Later on, the patient will say that she felt that the feelings, the words, the looks entered in the analyst as if in a refuge and they became less frightening. If the analyst was not frightened, then she could also think that those thoughts were less frightening. 

This is the specific characteristic of the analytic approach, that is ‘of that product of curiosity joined with and put at the service of the analyst’s respect for the patient’s introspective efforts’ (Poland, 2018, p. 43). It makes soothing the peculiar feeling of loneliness I referred to at the beginning possible, as well as the distress of being incomprehensible for one’s own loved ones and the ever-present world around us.

Will it still be possible to experience and listen to the body and its complex communication through a screen? 
 
References
Bion, W. R. (1979). Making the best of a bad job. Clinical seminars and four papers, (1979). 247–57. Abingdon: Fleetwood Press.
Bollas, Ch., (2018) Meaning and Melancholia: Life in the Age of Bewilderment. London: Routledge.              
Calvino, I. (1988), transl. Brock, G. Six Memos for the Next Millennium. ‘Lightness’ (pp. 3-37). Boston: Mariner Books, 2016.
Golinelli, P. (2003). ‘The Castaway Self: a psychoanalytic reading of Castaway by Robert Zemeckis.’ Int. J. Psychoanal. 84, 2003 Part 1, 169-172.
Hoffmann, I. (1998). Ritual and Spontaneity in the Psychoanalytic Process: a Dialectical Constructivist View. The Analytic Press.
Neri, C., (1993). Campo e fantasie trans-generazionali. Rivista Psicoanal., 39:43-64. Rome: Borla. 
Ogden, Th. H., (2016). Vite non vissute. Milan: Raffaello Cortina Editore. 
Poland, W. (2018). Intimacy and Separateness in Psychoanalysis. New York: Routledge.
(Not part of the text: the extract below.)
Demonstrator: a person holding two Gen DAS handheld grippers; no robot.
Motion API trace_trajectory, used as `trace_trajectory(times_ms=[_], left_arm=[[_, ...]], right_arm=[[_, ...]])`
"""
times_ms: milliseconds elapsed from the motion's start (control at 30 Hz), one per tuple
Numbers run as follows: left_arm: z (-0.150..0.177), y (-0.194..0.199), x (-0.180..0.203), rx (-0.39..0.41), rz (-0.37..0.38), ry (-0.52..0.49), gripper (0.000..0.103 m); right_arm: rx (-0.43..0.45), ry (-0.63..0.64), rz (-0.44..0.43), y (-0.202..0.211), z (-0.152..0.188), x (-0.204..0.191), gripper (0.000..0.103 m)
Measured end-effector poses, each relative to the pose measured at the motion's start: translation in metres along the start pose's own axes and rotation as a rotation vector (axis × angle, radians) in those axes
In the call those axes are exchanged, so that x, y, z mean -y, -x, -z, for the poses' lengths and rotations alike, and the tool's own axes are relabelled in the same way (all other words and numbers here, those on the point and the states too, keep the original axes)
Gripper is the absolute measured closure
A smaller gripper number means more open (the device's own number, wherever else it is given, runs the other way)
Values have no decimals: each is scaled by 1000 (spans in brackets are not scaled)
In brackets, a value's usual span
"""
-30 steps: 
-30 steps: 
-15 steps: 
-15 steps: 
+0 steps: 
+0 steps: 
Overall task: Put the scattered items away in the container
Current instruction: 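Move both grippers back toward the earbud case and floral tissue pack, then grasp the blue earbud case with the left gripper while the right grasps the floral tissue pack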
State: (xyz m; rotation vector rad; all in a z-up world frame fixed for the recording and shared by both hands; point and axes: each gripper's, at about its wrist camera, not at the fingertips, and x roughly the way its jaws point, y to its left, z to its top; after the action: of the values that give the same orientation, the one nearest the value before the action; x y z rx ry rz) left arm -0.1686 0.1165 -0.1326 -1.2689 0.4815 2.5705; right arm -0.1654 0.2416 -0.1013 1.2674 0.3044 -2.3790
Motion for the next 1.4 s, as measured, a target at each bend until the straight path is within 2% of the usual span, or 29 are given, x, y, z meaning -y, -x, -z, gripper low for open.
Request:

Roussillon, R. (2017). Fondamenti e Processi dell’Incontro Psicoanalitico. In La Relazione Analitica. Rossi, N., Ruggiero, I. (a cura di) Milan: Franco Angeli, pp. 44-50 
Shakespeare, W. (1621). The Tempest. 
Spadoni. A., (2007). ‘L’oscuro oggetto del bisogno,’ in E l’analisi va...Scritti Psicoanalitici e Memorie. Rimini: Guaraldi.
Winnicott, D. (1975). Through Paedriatrics to Psycho-Analysis: Collected Papers. London: Karnac Classics.
 
[1] To exist (...) wholly harming neither the Self nor the object’ (Spadoni, 2007).